• EXERCISE
This task calls for every line of the material to be output verbatim.

• INFORMATION PROVIDED
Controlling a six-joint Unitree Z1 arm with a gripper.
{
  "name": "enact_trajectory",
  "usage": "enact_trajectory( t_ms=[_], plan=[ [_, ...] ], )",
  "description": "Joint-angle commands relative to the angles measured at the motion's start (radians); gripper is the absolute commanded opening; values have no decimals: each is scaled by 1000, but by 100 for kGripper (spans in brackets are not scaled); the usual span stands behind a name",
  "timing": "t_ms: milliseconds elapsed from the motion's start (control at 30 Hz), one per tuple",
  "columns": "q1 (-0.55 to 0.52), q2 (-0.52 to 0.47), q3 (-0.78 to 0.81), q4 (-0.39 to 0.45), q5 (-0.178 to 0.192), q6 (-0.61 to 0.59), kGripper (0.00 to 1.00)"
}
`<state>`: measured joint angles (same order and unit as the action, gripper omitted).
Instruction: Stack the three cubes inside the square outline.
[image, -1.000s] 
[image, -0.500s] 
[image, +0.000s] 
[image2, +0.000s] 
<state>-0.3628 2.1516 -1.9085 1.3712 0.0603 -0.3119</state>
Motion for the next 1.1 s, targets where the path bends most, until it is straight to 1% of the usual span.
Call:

• TASK RESULT
Controlling a six-joint Unitree Z1 arm with a gripper.
{
  "name": "enact_trajectory",
  "usage": "enact_trajectory( t_ms=[_], plan=[ [_, ...] ], )",
  "description": "Joint-angle commands relative to the angles measured at the motion's start (radians); gripper is the absolute commanded opening; values have no decimals: each is scaled by 1000, but by 100 for kGripper (spans in brackets are not scaled); the usual span stands behind a name",
  "timing": "t_ms: milliseconds elapsed from the motion's start (control at 30 Hz), one per tuple",
  "columns": "q1 (-0.55 to 0.52), q2 (-0.52 to 0.47), q3 (-0.78 to 0.81), q4 (-0.39 to 0.45), q5 (-0.178 to 0.192), q6 (-0.61 to 0.59), kGripper (0.00 to 1.00)"
}
`<state>`: measured joint angles (same order and unit as the action, gripper omitted).
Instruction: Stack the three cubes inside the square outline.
[image, -1.000s] 
[image, -0.500s] 
[image, +0.000s] 
[image2, +0.000s] 
<state>-0.3628 2.1516 -1.9085 1.3712 0.0603 -0.3119</state>
Motion for the next 1.1 s, targets where the path bends most, until it is straight to 1% of the usual span.
Call:

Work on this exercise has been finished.